Moya braced for the fall. She grabbed the ancient parapet, despite knowing that it, too, would fall. The stairs and the primary supports for the massive wall were gone. The whole thing was going down. It had to, but it didn’t. The wall continued to shake and jerk back and forth. Tesh and Moya wrapped their arms around the merlons, clinging to the bucking wall. Still, it didn’t fall.
Across the chasm, Moya spotted the Fhrey troops lined up at the foot of the bridge. They were waiting for the front of the fortress to come down. But the front wall of Alon Rhist refused to fall. Bewilderment filled every face as the great stones danced like a stack of juggled plates. Looking inside the courtyard, Moya saw why.
Standing amidst the rubble of the toppled tower, just outside the smithy, Moya saw the small figure of Suri flanked by Roan, her dwarfs, Malcolm, and Padera. She stood with arms outstretched, hands moving, head thrown back as if singing to the sky.

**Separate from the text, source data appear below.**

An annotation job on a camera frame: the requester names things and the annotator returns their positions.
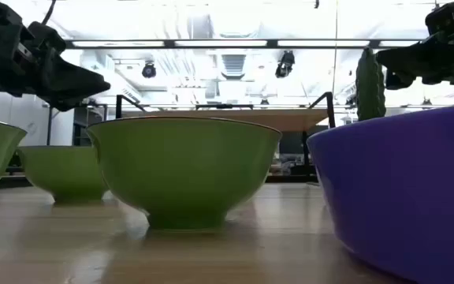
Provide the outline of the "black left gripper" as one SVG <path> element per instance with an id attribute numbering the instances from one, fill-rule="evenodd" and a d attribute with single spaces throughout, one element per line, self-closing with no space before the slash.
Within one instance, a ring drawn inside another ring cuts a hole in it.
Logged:
<path id="1" fill-rule="evenodd" d="M 52 97 L 88 97 L 110 89 L 103 75 L 61 57 L 42 65 L 40 82 L 38 32 L 42 27 L 43 23 L 38 21 L 24 25 L 17 12 L 0 2 L 0 92 L 16 97 L 24 94 L 43 97 L 44 92 Z M 92 102 L 91 98 L 52 99 L 48 104 L 66 112 Z"/>

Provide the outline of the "purple plastic bowl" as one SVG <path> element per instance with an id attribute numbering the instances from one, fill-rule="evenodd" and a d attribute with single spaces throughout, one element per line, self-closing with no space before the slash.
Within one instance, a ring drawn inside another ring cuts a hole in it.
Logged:
<path id="1" fill-rule="evenodd" d="M 327 129 L 307 146 L 349 252 L 418 284 L 454 284 L 454 106 Z"/>

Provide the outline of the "green cactus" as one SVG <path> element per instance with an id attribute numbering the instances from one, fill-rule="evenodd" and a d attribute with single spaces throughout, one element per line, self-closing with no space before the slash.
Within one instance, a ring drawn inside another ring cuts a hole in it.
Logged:
<path id="1" fill-rule="evenodd" d="M 385 76 L 377 55 L 370 47 L 363 49 L 358 60 L 355 88 L 359 121 L 385 116 Z"/>

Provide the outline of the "black round ceiling spotlight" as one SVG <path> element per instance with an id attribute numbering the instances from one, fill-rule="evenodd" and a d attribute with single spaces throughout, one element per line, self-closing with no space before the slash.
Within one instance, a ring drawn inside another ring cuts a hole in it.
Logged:
<path id="1" fill-rule="evenodd" d="M 141 74 L 142 74 L 142 76 L 144 78 L 147 78 L 147 79 L 156 77 L 157 72 L 156 72 L 156 68 L 154 66 L 154 63 L 153 62 L 146 62 L 144 67 L 143 67 L 143 69 L 142 69 Z"/>

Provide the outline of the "wooden shelf black metal legs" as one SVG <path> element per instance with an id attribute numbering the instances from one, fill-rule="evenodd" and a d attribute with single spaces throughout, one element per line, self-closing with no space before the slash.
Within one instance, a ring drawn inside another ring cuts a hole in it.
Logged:
<path id="1" fill-rule="evenodd" d="M 255 124 L 266 125 L 281 132 L 301 133 L 303 144 L 304 165 L 301 175 L 316 175 L 309 161 L 309 150 L 307 147 L 307 131 L 319 122 L 327 119 L 329 127 L 334 128 L 334 106 L 333 95 L 325 92 L 313 103 L 300 105 L 291 108 L 285 105 L 278 108 L 275 105 L 253 105 L 253 104 L 196 104 L 196 105 L 172 105 L 170 110 L 163 110 L 163 105 L 153 104 L 154 112 L 145 109 L 146 104 L 139 104 L 125 95 L 117 95 L 114 109 L 115 118 L 128 117 L 128 108 L 139 110 L 143 116 L 194 116 L 226 118 L 237 121 L 248 121 Z"/>

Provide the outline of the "black tilted ceiling spotlight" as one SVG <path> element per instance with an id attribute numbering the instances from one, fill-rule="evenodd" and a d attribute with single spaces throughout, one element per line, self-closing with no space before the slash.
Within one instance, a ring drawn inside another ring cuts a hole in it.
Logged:
<path id="1" fill-rule="evenodd" d="M 275 71 L 276 78 L 287 77 L 291 71 L 292 67 L 295 64 L 295 56 L 291 50 L 285 50 L 281 60 L 277 64 Z"/>

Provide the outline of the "black overhead light bar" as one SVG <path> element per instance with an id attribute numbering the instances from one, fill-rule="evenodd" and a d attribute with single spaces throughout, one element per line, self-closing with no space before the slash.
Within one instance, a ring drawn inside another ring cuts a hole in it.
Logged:
<path id="1" fill-rule="evenodd" d="M 67 39 L 70 50 L 374 49 L 407 47 L 419 39 Z"/>

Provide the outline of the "black metal rig frame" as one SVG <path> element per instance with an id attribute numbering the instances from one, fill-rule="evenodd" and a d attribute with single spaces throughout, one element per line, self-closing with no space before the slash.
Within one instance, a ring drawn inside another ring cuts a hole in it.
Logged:
<path id="1" fill-rule="evenodd" d="M 123 182 L 127 185 L 146 185 L 146 184 L 157 184 L 158 182 L 167 182 L 170 181 L 172 183 L 178 183 L 178 182 L 192 182 L 192 183 L 198 183 L 198 182 L 206 182 L 207 184 L 217 184 L 220 183 L 221 181 L 227 181 L 229 183 L 240 183 L 240 182 L 248 182 L 248 179 L 239 179 L 236 177 L 209 177 L 209 176 L 191 176 L 191 177 L 176 177 L 176 178 L 171 178 L 171 177 L 164 177 L 164 178 L 156 178 L 156 177 L 143 177 L 140 179 L 128 179 L 123 180 Z M 305 183 L 305 182 L 318 182 L 318 178 L 316 175 L 291 175 L 291 176 L 267 176 L 265 183 Z M 98 183 L 97 181 L 90 182 L 87 179 L 80 179 L 80 180 L 75 180 L 75 179 L 53 179 L 53 180 L 43 180 L 43 181 L 38 181 L 36 184 L 32 183 L 30 180 L 28 180 L 25 176 L 3 176 L 0 178 L 0 189 L 10 189 L 10 188 L 20 188 L 20 187 L 28 187 L 31 185 L 35 185 L 36 187 L 40 187 L 43 190 L 46 189 L 67 189 L 69 186 L 72 186 L 73 188 L 78 188 L 81 186 L 86 185 L 87 187 L 89 186 L 97 186 Z"/>

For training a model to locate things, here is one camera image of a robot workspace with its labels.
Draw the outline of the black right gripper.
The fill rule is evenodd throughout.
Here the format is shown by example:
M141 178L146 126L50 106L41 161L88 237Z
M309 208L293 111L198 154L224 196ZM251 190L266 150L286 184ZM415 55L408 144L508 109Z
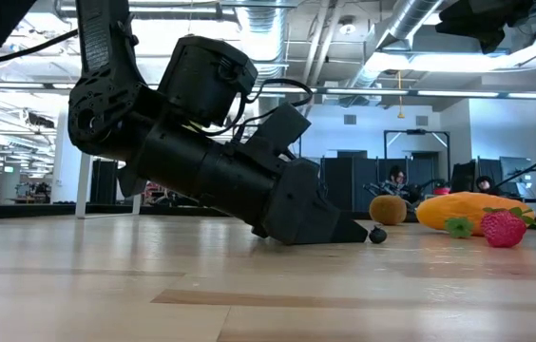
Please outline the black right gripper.
M458 0L439 13L439 33L468 36L492 53L505 38L504 26L526 20L533 0Z

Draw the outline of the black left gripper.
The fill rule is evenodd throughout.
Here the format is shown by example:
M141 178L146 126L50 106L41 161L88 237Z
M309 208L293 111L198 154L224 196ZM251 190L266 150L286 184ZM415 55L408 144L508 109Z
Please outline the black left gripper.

Not knowing if Suri was winning or losing, or just buying time, Moya didn’t want to wait to find out. The stairs to the south were gone. The only way off was the steps on the far side.
“Up for a crazy run?” Moya asked Tesh and nodded toward the long expanse of crenelated parapet that wiggled like a snake.
“Always.” Tesh turned his body and knelt like a sprinter. “Ready.”
“You first. Go!” she shouted.
The kid took off and got several strides across before being buffeted between the battlements. He staggered and fell, got up, and ran again. Once he was three merlons down, she started her run. She could have been sprinting across a bobbing log in a rushing river for all the stability the wall was providing. A jerk nearly sent her out a crenel.
Not a log at all—I’m running along a rope used in a tug-of-war!
While remaining vertical, the wall was faring poorly from the struggle. Stone blocks were jiggled free and fell. Whole merlons were missing, and the parapet was no longer anywhere close to straight. While it changed from moment to moment, the wall had warped into an S shape. About the time Moya was in the very center, she heard a terrible clang. Fearing she was about to fall, she sucked in a breath, but the wall stayed up.
The doors! The great bronze gates are right beneath me. They must have been shaken off their hinges.
Ahead of her, Tesh reached the stairs, and once more he stopped. Turning back, he waved frantically for her and waited.
Kid has more balls than brains.
The wall jerked again, and she was slapped from one merlon to the other. She slammed one shoulder hard enough to make her cry out, then the other side of the walkway hit her in the chest, knocking the air out of her.
Tetlin’s tit!
She forced her legs to keep moving. Moya wasn’t sure where the strength came from—maybe Suri had buoyed her up, or Mari was lending support, or just plain old-fashioned fear fed her efforts—but she finished the crossing, and she and Tesh raced down the steps to the courtyard.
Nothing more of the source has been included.